- [DATA BELOW]

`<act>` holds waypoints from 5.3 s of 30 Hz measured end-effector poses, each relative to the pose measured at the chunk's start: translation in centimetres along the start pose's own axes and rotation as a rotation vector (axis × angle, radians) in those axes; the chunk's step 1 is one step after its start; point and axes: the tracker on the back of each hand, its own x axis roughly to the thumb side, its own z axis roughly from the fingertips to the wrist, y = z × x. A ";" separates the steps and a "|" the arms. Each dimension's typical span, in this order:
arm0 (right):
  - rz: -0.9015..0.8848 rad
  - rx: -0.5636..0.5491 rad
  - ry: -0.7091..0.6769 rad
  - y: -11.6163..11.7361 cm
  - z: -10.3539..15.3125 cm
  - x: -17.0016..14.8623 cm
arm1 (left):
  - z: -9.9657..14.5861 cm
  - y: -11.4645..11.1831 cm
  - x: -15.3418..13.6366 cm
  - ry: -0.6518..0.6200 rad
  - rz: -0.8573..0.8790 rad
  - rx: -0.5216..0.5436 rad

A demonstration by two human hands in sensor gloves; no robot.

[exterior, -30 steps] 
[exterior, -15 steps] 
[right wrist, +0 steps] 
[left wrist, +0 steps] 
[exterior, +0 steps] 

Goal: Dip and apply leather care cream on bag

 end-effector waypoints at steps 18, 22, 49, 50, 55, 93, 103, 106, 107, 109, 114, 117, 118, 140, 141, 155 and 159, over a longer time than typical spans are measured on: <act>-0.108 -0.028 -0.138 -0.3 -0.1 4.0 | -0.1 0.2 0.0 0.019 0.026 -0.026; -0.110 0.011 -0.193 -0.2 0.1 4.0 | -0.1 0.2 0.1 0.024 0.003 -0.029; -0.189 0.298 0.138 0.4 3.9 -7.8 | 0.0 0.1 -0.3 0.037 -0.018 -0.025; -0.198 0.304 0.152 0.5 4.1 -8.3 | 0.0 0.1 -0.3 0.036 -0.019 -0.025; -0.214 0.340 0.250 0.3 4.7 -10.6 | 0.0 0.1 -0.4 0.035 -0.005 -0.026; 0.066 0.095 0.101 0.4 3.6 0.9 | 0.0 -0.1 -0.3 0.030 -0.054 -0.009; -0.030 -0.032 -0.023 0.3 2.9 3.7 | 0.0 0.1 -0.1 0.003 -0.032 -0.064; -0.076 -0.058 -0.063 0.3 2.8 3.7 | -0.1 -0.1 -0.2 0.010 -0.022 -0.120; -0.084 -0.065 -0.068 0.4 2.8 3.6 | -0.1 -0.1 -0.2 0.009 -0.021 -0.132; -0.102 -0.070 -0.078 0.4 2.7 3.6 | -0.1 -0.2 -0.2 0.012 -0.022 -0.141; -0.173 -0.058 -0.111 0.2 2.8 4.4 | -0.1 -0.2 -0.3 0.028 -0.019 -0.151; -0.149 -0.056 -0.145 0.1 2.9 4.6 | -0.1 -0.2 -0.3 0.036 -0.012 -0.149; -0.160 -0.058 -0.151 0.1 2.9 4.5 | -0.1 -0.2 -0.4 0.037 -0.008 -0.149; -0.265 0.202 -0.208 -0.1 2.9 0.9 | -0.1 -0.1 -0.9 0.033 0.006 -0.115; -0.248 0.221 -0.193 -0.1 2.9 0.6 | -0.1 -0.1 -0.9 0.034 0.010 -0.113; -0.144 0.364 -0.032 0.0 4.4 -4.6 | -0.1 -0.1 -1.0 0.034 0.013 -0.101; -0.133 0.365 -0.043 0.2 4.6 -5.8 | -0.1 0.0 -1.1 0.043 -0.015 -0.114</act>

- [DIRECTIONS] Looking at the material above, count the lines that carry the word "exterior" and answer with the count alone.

- [RESULT FOR THIS EXERCISE] 3